Count how many lines below contain the word "hand", then give that number alone.

======== DATA SHOWN ========

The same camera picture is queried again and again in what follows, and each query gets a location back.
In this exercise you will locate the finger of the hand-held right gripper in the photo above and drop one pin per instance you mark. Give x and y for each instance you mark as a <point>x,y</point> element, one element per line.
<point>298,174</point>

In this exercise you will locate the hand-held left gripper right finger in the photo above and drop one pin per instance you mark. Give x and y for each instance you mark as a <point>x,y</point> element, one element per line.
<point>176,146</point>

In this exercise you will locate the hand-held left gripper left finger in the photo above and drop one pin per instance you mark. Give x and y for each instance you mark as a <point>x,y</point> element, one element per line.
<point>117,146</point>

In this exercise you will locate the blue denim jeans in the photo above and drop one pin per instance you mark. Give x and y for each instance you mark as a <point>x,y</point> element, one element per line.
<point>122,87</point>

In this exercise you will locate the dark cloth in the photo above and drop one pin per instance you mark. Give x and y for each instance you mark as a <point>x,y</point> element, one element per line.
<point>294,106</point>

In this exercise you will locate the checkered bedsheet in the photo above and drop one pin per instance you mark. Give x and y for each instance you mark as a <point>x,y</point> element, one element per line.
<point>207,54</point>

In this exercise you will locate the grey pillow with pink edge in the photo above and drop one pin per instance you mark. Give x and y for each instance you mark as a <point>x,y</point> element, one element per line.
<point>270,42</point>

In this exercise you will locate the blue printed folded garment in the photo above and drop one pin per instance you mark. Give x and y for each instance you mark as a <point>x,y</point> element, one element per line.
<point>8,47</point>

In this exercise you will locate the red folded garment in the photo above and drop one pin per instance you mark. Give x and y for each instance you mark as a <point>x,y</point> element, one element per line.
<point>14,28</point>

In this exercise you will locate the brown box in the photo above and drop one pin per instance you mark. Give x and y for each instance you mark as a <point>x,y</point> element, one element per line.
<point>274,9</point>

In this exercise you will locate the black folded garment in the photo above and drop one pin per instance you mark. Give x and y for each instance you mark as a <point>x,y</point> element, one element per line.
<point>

========

> _RESPONSE BOX_
3